- [ASSIGNMENT]: Copy every line of the material precisely.

- [SUPPLIED MATERIAL]:
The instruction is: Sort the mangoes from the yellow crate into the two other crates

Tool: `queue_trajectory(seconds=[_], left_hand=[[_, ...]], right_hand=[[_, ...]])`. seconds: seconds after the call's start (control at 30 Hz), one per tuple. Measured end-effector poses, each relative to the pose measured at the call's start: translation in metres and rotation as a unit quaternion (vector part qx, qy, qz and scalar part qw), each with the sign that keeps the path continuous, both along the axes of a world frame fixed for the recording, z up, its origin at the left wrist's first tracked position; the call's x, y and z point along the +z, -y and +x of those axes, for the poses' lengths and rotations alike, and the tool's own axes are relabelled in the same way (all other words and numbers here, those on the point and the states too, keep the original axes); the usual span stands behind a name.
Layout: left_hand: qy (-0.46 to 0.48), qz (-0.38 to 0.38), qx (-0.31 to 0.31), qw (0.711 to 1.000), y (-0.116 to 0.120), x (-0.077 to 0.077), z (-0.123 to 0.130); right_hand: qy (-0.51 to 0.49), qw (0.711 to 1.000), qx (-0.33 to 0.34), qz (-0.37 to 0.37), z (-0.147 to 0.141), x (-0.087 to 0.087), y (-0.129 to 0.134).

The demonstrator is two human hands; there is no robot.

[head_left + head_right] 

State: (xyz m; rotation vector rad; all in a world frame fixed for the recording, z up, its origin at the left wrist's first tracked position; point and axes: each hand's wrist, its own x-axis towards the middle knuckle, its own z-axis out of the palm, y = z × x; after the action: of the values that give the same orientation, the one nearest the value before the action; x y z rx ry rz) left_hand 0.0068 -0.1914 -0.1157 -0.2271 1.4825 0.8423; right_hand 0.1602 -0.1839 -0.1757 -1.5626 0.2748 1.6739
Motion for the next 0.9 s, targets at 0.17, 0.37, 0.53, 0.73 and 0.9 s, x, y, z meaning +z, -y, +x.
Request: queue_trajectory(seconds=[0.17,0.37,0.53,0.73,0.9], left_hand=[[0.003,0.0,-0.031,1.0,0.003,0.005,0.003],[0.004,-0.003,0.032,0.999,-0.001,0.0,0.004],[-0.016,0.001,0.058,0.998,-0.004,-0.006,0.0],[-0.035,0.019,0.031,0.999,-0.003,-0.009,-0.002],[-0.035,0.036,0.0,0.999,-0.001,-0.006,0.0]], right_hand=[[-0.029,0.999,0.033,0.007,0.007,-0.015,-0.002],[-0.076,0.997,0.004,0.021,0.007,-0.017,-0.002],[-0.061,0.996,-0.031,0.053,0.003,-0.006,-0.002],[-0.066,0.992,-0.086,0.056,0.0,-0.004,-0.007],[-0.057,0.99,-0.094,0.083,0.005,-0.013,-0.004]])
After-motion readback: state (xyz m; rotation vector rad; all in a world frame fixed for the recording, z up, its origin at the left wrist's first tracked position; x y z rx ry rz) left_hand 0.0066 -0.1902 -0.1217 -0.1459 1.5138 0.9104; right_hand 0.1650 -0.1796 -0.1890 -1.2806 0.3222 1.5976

- [REPLY TO THE EXERCISE]:
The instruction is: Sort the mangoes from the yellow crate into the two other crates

Tool: `queue_trajectory(seconds=[_], left_hand=[[_, ...]], right_hand=[[_, ...]])`. seconds: seconds after the call's start (control at 30 Hz), one per tuple. Measured end-effector poses, each relative to the pose measured at the call's start: translation in metres and rotation as a unit quaternion (vector part qx, qy, qz and scalar part qw), each with the sign that keeps the path continuous, both along the axes of a world frame fixed for the recording, z up, its origin at the left wrist's first tracked position; the call's x, y and z point along the +z, -y and +x of those axes, for the poses' lengths and rotations alike, and the tool's own axes are relabelled in the same way (all other words and numbers here, those on the point and the states too, keep the original axes); the usual span stands behind a name.
Layout: left_hand: qy (-0.46 to 0.48), qz (-0.38 to 0.38), qx (-0.31 to 0.31), qw (0.711 to 1.000), y (-0.116 to 0.120), x (-0.077 to 0.077), z (-0.123 to 0.130); right_hand: qy (-0.51 to 0.49), qw (0.711 to 1.000), qx (-0.33 to 0.34), qz (-0.37 to 0.37), z (-0.147 to 0.141), x (-0.087 to 0.087), y (-0.129 to 0.134).

The demonstrator is two human hands; there is no robot.

[head_left + head_right] 

State: (xyz m; rotation vector rad; all in a world frame fixed for the recording, z up, its origin at the left wrist's first tracked position; point and axes: each hand's wrist, its own x-axis towards the middle knuckle, its own z-axis out of the palm, y = z × x; after the action: of the values that give the same orientation, the one nearest the value before the action; x y z rx ry rz) left_hand 0.0068 -0.1914 -0.1157 -0.2271 1.4825 0.8423; right_hand 0.1602 -0.1839 -0.1757 -1.5626 0.2748 1.6739
Motion for the next 0.9 s, targets at 0.17, 0.37, 0.53, 0.73 and 0.9 s, x, y, z meaning +z, -y, +x.
Request: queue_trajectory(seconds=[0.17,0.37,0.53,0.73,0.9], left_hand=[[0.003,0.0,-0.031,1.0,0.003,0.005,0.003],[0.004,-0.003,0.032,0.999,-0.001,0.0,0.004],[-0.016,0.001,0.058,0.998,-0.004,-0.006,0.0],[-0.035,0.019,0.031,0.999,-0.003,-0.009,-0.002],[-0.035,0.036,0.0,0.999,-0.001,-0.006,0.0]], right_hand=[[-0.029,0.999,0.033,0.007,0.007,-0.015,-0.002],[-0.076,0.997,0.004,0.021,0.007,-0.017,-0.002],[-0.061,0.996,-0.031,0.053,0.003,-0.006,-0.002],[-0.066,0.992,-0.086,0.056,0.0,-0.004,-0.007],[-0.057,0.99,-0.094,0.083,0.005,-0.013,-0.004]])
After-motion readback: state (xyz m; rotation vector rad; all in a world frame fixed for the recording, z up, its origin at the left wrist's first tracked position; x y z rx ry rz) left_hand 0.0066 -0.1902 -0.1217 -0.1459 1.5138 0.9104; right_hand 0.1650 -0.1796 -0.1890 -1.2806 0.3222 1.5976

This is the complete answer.